- Original author: Kåre Sjölander
- Developer: Swedish Royal Technical University
- Repository: www.speech.kth.se/snack/download.html ;
- Website: www.speech.kth.se/snack/

= Snack Sound Toolkit =

The Snack Sound Toolkit is a cross-platform library written by Kåre Sjölander of the Swedish Royal Technical University (KTH) with bindings for the scripting languages Tcl, Python, and Ruby.
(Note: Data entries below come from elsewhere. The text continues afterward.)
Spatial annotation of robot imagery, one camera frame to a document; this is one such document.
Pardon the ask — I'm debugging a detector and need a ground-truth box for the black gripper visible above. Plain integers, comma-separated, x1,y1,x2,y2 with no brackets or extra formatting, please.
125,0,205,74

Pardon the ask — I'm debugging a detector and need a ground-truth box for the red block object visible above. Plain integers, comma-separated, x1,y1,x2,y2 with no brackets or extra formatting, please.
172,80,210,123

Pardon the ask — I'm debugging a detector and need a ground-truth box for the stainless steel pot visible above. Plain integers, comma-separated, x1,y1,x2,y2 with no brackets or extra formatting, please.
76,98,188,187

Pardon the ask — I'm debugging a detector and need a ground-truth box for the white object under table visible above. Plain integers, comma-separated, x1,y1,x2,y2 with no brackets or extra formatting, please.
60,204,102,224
It provides audio I/O, audio analysis and processing functions, such as spectral analysis, pitch tracking, and filtering, and related graphics functions such as display of the sound pressure waveform and spectrogram.
It is available on Microsoft Windows, Linux, Mac OS X, Solaris, HP-UX, FreeBSD, NetBSD, and IRIX.

== Usage ==
The Snack Sound Toolkit is used in a number of linguistic research tools, including WaveSurfer, Transcriber, and SndBite, as well as in other applications, such as the snackAmp MP3 music player. It was used in academic research at the Delft University of Technology. The Springer collection Perception in Multimodal Dialogue Systems includes a research essay utilizing Snack for human-computer speech interaction. The toolkit is included as a component of ActiveState's Tcl and Python distributions.